Exercise objective:
Transcribe the material verbatim, starting at its first line and stopping once the line containing "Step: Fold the" has been given; no picture should appear.

Data excerpt:
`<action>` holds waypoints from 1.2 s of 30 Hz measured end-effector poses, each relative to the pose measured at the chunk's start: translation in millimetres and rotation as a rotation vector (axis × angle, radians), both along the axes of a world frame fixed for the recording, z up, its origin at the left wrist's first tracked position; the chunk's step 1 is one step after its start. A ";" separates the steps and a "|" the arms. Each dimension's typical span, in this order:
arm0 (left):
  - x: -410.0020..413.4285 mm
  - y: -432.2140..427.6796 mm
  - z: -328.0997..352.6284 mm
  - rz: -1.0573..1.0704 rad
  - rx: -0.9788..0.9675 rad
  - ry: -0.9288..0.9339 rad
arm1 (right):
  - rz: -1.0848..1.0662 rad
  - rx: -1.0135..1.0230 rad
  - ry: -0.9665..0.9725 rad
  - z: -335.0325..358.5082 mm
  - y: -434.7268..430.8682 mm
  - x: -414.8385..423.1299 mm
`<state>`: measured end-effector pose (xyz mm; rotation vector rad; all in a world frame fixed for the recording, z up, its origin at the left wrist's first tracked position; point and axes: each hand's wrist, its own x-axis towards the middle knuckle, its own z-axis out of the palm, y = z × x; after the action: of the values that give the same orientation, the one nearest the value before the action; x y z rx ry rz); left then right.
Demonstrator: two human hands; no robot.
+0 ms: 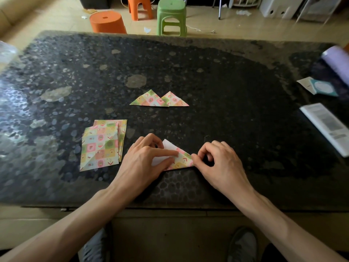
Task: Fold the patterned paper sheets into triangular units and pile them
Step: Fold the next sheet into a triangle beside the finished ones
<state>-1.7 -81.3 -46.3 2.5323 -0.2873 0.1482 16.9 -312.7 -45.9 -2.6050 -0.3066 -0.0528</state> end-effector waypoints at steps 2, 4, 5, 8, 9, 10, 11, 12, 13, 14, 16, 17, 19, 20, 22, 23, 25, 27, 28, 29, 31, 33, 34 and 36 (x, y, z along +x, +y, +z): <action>0.1 -0.1 0.1 0.003 0.000 -0.002 | 0.002 0.003 0.004 0.0 0.0 0.4; -0.1 -0.1 0.2 0.000 0.006 -0.006 | 0.002 0.004 0.011 0.1 0.2 0.9; -0.4 -0.2 0.3 -0.001 0.009 -0.007 | 0.001 0.002 0.015 0.4 0.4 0.9; -0.4 -0.1 0.4 -0.001 0.013 -0.006 | -0.002 -0.002 0.018 0.3 0.6 1.4; -0.4 0.1 0.5 -0.003 0.012 -0.006 | -0.002 -0.001 0.017 0.3 0.6 1.4; -0.3 0.3 0.5 -0.004 0.011 -0.005 | -0.002 0.000 0.018 0.4 0.6 1.6; -0.3 0.4 0.7 -0.006 0.013 -0.005 | -0.002 0.002 0.019 0.5 0.6 1.7; -0.4 0.4 0.6 -0.008 0.017 -0.008 | -0.003 0.004 0.019 0.5 0.6 1.8; -0.7 0.2 0.6 -0.010 0.022 -0.012 | -0.004 0.003 0.020 0.6 0.7 1.8; -1.0 0.3 0.6 -0.012 0.025 -0.016 | -0.005 0.000 0.020 0.3 0.8 1.9; -1.3 0.5 0.2 -0.016 0.030 -0.026 | -0.007 -0.011 0.019 0.0 1.4 1.8; -1.3 0.6 0.1 -0.017 0.035 -0.029 | -0.007 -0.015 0.017 -0.1 1.4 1.6; -1.2 1.1 -0.2 -0.019 0.048 -0.034 | -0.006 -0.015 0.016 0.0 1.2 1.3; -1.0 1.3 -0.6 -0.022 0.056 -0.035 | -0.005 -0.014 0.018 -0.1 1.1 1.3; -0.6 1.4 -0.9 -0.024 0.065 -0.033 | -0.004 -0.014 0.019 -0.1 1.2 1.2; -0.4 1.6 -0.6 -0.025 0.067 -0.032 | -0.003 -0.012 0.015 -0.2 1.4 1.2; -0.2 1.6 0.7 -0.034 0.076 -0.029 | -0.002 -0.005 0.006 -0.4 1.6 1.1; -0.7 2.2 2.7 -0.041 0.070 -0.015 | -0.002 0.003 -0.005 -0.6 1.5 0.3; -1.1 2.3 3.5 -0.043 0.063 -0.009 | -0.004 0.004 -0.010 -0.7 1.3 0.0; -1.5 2.1 3.8 -0.044 0.062 -0.008 | -0.006 0.003 -0.015 -0.6 1.2 -0.4; -2.2 1.7 3.7 -0.040 0.069 -0.011 | -0.008 0.004 -0.020 -1.0 1.2 -1.0; -2.2 1.1 3.3 -0.035 0.075 -0.011 | -0.011 0.004 -0.029 -1.6 2.0 -1.3; -2.4 0.9 3.3 -0.033 0.076 -0.012 | -0.012 0.004 -0.035 -2.0 2.3 -1.5; -2.6 0.8 3.1 -0.032 0.080 -0.016 | -0.012 0.009 -0.049 -2.9 2.6 -2.5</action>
<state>-4.3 -80.4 -43.2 2.6055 -0.3462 0.1471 14.5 -310.1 -48.8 -2.6002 -0.3072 -0.1222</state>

Exercise response:
`<action>` holds waypoints from 1.2 s of 30 Hz measured end-effector poses, each relative to the pose measured at the chunk's start: translation in millimetres and rotation as a rotation vector (axis × angle, radians), both along the axes of a world frame fixed for the recording, z up, its origin at the left wrist's first tracked position; the chunk's step 1 is one step after its start. A ";" separates the steps and a "|" the arms. Each dimension's typical span, in this order:
arm0 (left):
  - x: -410.0020..413.4285 mm
  - y: -432.2140..427.6796 mm
  - z: -328.0997..352.6284 mm
  - rz: -1.0573..1.0704 rad
  - rx: -0.9788..0.9675 rad
  - ry: -0.9288..0.9339 rad
arm1 (right):
  - rz: -1.0848..1.0662 rad
  - rx: -1.0135..1.0230 rad
  - ry: -0.9665..0.9725 rad
  - z: -335.0325..358.5082 mm
  - y: -434.7268..430.8682 mm
  - x: -414.8385..423.1299 mm
`<state>`: measured end-effector pose (xyz mm; rotation vector rad; all in a world frame fixed for the recording, z up, its origin at the left wrist's first tracked position; point and axes: each hand's wrist, its own x-axis towards the middle knuckle, its own z-axis out of the palm, y = z × x; after the action: of the values that give the same orientation, the one nearest the value before the action; x y z rx ry rz); left then right.
Demonstrator: two human hands; no robot.
+0 ms: 
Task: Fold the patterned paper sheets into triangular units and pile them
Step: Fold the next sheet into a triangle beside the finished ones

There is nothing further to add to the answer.